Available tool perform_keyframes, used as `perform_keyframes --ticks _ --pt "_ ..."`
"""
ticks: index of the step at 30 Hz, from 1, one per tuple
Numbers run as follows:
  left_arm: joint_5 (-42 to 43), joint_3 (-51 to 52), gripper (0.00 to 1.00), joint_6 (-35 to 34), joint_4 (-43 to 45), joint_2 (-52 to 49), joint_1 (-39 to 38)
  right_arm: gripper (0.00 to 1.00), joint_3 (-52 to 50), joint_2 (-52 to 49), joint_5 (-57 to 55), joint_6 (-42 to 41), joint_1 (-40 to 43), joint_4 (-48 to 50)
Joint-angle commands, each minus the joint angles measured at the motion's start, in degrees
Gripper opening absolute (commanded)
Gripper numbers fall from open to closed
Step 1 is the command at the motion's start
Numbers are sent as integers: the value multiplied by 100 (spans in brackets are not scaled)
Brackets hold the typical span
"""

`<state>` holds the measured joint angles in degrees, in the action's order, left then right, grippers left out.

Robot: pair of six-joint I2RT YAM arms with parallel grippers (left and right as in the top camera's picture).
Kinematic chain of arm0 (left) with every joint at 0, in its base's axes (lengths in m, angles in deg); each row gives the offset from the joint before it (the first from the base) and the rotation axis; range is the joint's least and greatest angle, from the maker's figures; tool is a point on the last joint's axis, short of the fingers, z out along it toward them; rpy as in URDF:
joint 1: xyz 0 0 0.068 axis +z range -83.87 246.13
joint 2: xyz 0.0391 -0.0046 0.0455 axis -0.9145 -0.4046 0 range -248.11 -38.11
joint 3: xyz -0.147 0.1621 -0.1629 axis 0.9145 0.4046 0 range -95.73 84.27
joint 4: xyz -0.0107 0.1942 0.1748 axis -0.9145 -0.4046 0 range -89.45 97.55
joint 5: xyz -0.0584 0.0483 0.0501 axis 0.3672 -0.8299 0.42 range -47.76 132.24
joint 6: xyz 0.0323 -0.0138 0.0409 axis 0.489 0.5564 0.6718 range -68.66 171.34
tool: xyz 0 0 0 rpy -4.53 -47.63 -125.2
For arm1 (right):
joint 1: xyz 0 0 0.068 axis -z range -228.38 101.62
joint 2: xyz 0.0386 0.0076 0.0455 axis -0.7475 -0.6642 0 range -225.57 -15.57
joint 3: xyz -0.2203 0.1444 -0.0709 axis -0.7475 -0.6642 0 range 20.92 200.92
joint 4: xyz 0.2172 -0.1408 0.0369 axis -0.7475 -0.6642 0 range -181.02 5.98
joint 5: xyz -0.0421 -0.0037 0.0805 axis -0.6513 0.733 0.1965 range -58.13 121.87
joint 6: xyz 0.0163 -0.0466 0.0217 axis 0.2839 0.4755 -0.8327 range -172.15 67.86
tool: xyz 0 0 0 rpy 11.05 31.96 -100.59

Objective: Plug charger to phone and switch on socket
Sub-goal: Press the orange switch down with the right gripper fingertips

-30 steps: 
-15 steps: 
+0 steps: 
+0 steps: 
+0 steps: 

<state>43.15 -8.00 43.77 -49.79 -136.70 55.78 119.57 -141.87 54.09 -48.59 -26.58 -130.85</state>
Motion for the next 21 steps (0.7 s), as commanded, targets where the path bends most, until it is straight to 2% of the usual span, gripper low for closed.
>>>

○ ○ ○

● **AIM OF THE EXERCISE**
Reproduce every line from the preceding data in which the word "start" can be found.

● **ANSWER FOR THE TASK**
Joint-angle commands, each minus the joint angles measured at the motion's start, in degrees
Step 1 is the command at the motion's start

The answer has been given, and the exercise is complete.